2

I have an object that represents an UNKNOWN value, or "Null object".

As in SQL, this object should never be equal to anything, including another UNKNOWN, so (UNKNOWN == UNKNOWN) -> false.

The object is used, however, in hashtables and the type is Comparable, so I created a class as follows:

public class Tag implements Comparable {    
  final static UNKNOWN = new Tag("UNKNOWN");
  String id;

  public Tag(String id) { 
    this.id = id; 
  }

  public int hashCode(){
    return id.hashCode();
  }

  public String toString(){
    return id;
  }

  public boolean equals(Object o){    
    if (this == UNKNOWN || o == UNKNOWN || o == null || !(o instanceof Tag))
      return false;

    return this.id.equals(((Tag)o).id);
  }

  public int compareTo(Tag o){
    if (this == UNKNOWN)
      return -1;
    if (o == UNKNOWN || o == null)
      return 1;

    return this.id.compareTo(o.id);
  }
}

But now compareTo() seems "inconsistent"?

Is there a better way to implement compareTo()?

GhostCat
  • 137,827
  • 25
  • 176
  • 248
isapir
  • 21,295
  • 13
  • 115
  • 116
  • 6
    If two objects can be identical in value and yet still not be equal, then they cannot be `Comparable`, as it would break the contract. – 4castle May 05 '17 at 03:13
  • 1
    It's not just inconsistent, it's wrong. If `a.compareTo(b) < 0`, it's required that `b.compareTo(a) > 0`. – shmosel May 05 '17 at 03:19
  • That's my worry exactly, so how do I implement a `compareTo()` with an UNKNOWN object that can not be equal other UNKNOWN objects? – isapir May 05 '17 at 03:20
  • https://meta.stackexchange.com/questions/66377/what-is-the-xy-problem – e4c5 May 05 '17 at 03:22
  • 1
    What would SQL do? – shmosel May 05 '17 at 03:24
  • logically you can not make something not equal to itself, that just does not make any sense –  May 05 '17 at 04:00
  • 1
    Have you ever heard of the SQL Specification? https://en.wikipedia.org/wiki/Null_(SQL) – isapir May 05 '17 at 04:03
  • 2
    @JarrodRoberson It's actually quite common.

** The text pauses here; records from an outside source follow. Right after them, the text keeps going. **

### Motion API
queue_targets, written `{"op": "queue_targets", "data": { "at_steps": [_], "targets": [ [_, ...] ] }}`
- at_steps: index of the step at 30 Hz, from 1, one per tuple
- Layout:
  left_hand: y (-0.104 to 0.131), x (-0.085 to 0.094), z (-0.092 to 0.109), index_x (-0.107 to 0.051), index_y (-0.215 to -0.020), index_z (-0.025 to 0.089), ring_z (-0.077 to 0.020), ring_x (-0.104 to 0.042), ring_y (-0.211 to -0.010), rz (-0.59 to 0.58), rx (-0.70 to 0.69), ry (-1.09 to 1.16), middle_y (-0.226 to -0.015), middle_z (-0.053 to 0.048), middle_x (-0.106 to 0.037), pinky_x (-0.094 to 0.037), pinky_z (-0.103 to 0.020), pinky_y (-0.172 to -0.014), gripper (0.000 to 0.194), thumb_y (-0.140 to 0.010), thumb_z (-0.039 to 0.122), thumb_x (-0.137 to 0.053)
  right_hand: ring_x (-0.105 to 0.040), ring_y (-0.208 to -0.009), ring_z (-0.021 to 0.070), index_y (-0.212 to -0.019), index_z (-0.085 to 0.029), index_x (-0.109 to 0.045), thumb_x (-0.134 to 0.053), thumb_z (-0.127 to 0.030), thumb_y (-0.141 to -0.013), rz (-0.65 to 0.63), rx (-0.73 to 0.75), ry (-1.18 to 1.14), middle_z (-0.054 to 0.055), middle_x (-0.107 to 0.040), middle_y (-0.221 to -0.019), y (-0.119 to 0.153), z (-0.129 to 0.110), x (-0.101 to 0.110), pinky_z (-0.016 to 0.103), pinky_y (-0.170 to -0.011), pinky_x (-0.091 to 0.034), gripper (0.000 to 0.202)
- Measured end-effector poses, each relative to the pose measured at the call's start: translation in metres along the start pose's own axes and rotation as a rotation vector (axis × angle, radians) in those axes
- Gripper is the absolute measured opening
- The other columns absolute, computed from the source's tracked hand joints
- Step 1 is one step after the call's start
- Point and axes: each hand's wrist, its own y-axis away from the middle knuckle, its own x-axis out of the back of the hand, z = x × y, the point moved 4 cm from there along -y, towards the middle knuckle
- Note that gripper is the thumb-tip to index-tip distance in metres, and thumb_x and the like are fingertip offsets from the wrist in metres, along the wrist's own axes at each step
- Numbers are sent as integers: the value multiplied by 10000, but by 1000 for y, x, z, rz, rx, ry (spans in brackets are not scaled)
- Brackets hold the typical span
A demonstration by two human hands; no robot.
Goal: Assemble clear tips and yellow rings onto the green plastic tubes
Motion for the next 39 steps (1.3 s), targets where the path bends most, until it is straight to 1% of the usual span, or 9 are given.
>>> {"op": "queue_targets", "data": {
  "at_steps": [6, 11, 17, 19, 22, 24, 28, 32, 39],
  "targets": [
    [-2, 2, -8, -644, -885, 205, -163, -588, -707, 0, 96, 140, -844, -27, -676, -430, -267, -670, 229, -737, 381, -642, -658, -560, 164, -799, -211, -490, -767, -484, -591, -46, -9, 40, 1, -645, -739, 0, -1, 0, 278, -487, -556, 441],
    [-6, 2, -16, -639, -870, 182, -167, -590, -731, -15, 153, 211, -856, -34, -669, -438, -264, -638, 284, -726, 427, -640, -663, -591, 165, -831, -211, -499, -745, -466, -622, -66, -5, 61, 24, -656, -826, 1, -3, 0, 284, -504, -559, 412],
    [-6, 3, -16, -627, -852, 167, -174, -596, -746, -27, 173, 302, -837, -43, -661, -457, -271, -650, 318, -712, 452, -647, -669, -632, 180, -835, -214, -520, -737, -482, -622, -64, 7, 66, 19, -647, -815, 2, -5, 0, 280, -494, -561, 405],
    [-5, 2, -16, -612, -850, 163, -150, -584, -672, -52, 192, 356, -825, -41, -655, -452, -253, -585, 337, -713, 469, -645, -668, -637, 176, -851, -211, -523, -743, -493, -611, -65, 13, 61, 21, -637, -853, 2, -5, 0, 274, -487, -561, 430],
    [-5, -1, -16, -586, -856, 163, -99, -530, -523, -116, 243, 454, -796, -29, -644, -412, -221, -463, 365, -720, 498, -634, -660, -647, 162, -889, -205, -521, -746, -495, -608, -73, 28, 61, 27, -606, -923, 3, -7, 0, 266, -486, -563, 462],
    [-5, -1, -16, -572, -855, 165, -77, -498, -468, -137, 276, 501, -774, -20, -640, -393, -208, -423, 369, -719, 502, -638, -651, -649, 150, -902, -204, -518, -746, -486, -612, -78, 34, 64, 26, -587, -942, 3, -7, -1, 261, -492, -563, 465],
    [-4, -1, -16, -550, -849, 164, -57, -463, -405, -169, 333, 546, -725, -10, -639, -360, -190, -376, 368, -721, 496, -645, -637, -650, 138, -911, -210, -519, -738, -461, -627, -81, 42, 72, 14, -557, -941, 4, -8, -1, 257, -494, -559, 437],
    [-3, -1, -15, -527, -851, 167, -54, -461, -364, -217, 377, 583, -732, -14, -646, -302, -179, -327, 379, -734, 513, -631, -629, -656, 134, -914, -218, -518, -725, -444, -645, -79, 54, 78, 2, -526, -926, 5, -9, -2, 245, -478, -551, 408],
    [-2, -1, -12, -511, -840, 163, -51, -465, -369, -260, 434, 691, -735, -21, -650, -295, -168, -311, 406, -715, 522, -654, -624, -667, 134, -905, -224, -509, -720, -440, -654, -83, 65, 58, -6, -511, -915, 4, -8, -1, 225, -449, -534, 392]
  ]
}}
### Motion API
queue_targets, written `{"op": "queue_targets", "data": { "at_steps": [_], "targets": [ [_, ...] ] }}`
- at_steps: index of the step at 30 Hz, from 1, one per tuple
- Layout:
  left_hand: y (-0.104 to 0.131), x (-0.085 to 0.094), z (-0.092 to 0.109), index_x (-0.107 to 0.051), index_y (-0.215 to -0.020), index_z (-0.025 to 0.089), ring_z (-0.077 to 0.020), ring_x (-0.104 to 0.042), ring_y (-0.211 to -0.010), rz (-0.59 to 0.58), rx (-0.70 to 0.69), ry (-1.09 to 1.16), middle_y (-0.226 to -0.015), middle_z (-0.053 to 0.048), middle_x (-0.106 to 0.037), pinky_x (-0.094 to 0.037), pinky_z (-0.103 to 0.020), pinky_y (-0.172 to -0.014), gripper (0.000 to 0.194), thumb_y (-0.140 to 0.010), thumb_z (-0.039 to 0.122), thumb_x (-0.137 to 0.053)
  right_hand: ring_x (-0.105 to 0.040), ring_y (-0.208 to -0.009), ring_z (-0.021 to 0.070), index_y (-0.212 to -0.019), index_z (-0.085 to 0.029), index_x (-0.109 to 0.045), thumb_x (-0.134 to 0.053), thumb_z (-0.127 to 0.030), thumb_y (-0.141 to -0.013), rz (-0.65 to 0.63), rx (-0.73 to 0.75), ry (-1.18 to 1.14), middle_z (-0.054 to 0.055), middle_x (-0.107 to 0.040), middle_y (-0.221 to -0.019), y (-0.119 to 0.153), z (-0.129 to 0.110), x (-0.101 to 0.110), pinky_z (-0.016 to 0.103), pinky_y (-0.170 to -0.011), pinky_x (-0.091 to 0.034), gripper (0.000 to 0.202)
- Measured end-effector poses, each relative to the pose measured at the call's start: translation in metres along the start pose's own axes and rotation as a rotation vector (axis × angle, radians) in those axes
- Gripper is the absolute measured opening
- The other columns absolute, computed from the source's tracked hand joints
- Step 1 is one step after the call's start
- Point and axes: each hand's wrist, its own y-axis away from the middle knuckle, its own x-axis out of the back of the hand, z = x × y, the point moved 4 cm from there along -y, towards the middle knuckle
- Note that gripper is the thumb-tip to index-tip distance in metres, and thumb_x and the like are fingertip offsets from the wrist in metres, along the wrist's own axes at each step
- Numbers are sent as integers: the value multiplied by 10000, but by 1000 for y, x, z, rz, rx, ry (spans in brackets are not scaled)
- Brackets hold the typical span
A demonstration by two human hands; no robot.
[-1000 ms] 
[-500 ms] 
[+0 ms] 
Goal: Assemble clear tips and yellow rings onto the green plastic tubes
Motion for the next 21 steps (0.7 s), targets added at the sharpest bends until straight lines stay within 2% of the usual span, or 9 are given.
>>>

JavaScript has it also with `NaN`, where all attempts to sort an array containing `NaN` have undefined outputs, and all comparisons with `NaN` always return `false`. – 4castle May 05 '17 at 04:07
  • but you can not use `NaN` as a key in a HashTable because you could never retrieve the value associated with it because you could never match it, you kind of prove my point there in your comment –  May 05 '17 at 04:21
  • @JarrodRoberson I'm just saying that "not logical" doesn't mean "not allowed." It means that you have to create a well defined specification of what operations will have undefined output. – 4castle May 05 '17 at 04:22
  • Duplicate -> http://stackoverflow.com/questions/25932730/hashmap-with-null-key-and-null-value and http://stackoverflow.com/questions/11981852/why-hashtable-does-not-allows-null-keys-or-values –  May 05 '17 at 04:47
  • 1
    I don't see the big deal. Choose an order (null = 0, nulls first, nulls last etc.) and implement it. It won't be consistent with equals, but that's not a strict requirement. As long you're aware of the caveats (e.g. it'll work as key for `TreeMap`, but not `HashMap`), it's your decision. – shmosel May 05 '17 at 04:48
  • 1
    Close-voter: this is not an opinion-based question. It's a serious design question. See my answer for information on how SQL and Java deal with such things. http://stackoverflow.com/a/43796827/1441122 – Stuart Marks May 05 '17 at 05:01
  • The `Tag` class needs to implement `Comparable`. You should also probably make `id` be `final`. – Stuart Marks May 05 '17 at 05:23

4 Answers4

3

The documentation for compareTo mentions this situation:

It is strongly recommended, but not strictly required that

(x.compareTo(y)==0) == (x.equals(y))

Generally speaking, any class that implements the Comparable interface and violates this condition should clearly indicate this fact. The recommended language is "Note: this class has a natural ordering that is inconsistent with equals."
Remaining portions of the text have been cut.